То она – о, мой ангел, мой свет, В мире воздушней шагов ее нет, И откликнется сердце мое хоть во сне, Хоть средь горных вершин, хоть в морской глубине.
Такие слова или что-то в этом роде шептала душа Арчибальда. Он поднялся на ноги и несколько секунд простоял в нерешительности. И тут на него снизошло озарение. Он понял, что следует сделать, и сделал.
Да, джентльмены, в миг самого решающего кризиса в своей жизни, когда, можно сказать, судьба его была брошена на весы, Арчибальд Муллинер, проявив чуть ли не впервые некоторое подобие человеческого интеллекта, начал свою прославленную имитацию курицы, снесшей яйцо.
Имитация курицы, снесшей яйцо, в исполнении Арчибальда Муллинера отличалась широтой диапазона и глубоким сопереживанием. Не достигая ярости Сальвини в «Отелло», она таила нечто от грустной проникновенности миссис Сиддонс в сцене сомнамбулизма в «Макбете». Вступление было негромким, почти неслышным – мягкое, томное воркование, радостный и в то же время исполненный сомнений шепот матери, которой все еще не верится, что ее брак и вправду благословен и благодаря ей – и только ей! – на свет появилось это овальное сочетание извести и альбумина, которое она видит подле себя на соломе.
Затем – постепенно – возникает твердое убеждение.
Так и слышишь ее: «Эта штука выглядит точь-в-точь как яйцо. И на ощупь – не иначе как яйцо. И форма у нее как у яйца. Провалиться мне на месте, если это не яйцо!»

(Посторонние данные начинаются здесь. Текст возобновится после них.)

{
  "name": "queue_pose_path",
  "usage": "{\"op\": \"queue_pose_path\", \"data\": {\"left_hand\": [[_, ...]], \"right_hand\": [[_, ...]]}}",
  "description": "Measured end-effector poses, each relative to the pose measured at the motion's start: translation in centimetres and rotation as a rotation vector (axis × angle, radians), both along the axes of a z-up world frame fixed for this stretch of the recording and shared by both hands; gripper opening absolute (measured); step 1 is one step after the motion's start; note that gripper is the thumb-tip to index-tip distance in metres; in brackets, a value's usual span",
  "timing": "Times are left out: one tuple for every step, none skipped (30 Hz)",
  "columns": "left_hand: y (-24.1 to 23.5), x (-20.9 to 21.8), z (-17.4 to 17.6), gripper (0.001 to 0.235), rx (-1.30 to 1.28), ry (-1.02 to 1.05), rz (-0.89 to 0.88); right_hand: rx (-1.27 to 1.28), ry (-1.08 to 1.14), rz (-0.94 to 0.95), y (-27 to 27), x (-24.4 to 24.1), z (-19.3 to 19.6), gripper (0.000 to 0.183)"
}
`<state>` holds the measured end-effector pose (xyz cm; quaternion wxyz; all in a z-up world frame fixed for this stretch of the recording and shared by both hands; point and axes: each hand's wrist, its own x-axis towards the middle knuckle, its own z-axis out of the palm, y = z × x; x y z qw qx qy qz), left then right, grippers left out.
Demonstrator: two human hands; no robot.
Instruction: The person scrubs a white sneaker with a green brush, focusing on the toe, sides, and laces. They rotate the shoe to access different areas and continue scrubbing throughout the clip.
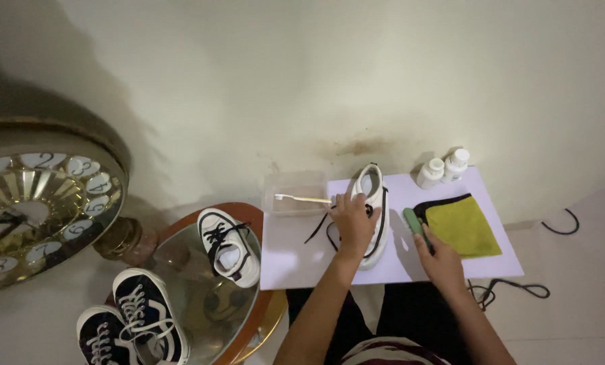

И тут, когда все сомнения позади, тон воркования меняется, оно обретает уверенность, взмывает в верхние регистры и, наконец, переходит в гимн материнской радости, в «куухку-дах-кудах-кудахтахтах» такой силы, что лишь у редкого слушателя глаза оставались сухими. После чего Арчибальд обычно описывал круг по комнате, хлопая полами пиджака, а затем вспрыгивал на диван или на удобно расположенный стул, раскидывал руки под прямым углом и кудахтал до посинения.
Все это он проделывал многократно, развлекая соклубников в курительной «Трутней», но никогда с таким воодушевлением, с такой виртуозностью, какие вложил в свое исполнение теперь. Скромный по натуре, как все Муллинеры, он тем не менее не мог не понимать, что на этот раз превзошел себя. Каждый артист знает, когда на него нисходит божественный огонь, и внутренний голос твердил Арчибальду, что он достиг высшей ступени мастерства и это – неповторимый триумф. Любовь пронизывала каждое «ку-ка-кух», которые он испускал, вдохновляла каждый взмах его рук. Да, любовь с такой силой пришпоривала Арчибальда, что, по его словам, он сделал не один круг по комнате, как обычно, но целых три, прежде чем грациозно вспрыгнуть на комод.
А когда он завершил прыжок, то посмотрел в сторону стеклянной двери и увидел между портьерами прелестнейшее в мире лицо. И в чудеснейших глазах Аврелии Кэммерли он узрел выражение, какого никогда прежде в них не замечал, то выражение, которое Крейцер или другой такой же виртуоз замечает во взглядах сидящих в первом ряду, когда опускает скрипку и утирает лоб тыльной стороной ладони. Это был взгляд, исполненный обожания.
Наступило долгое молчание. Его нарушила она.
– Повтори! – сказала Аврелия Кэммерли.
И Арчибальд повторил. И повторил четыре раза, и мог бы, заверил он меня, бисировать в пятый раз, хотя ограничился парой поклонов. А затем, изящно спрыгнув с комода, он направился к ней. Он чувствовал себя хозяином положения, победителем. Это был его звездный час. Он протянул руки и заключил ее в объятия.
– Аврелия, старушенция, – сказал Арчибальд Муллинер ясным твердым голосом, – ты самое-рассамое оно.
Она, казалось, растворилась в его объятиях и подняла к нему прелестное лицо.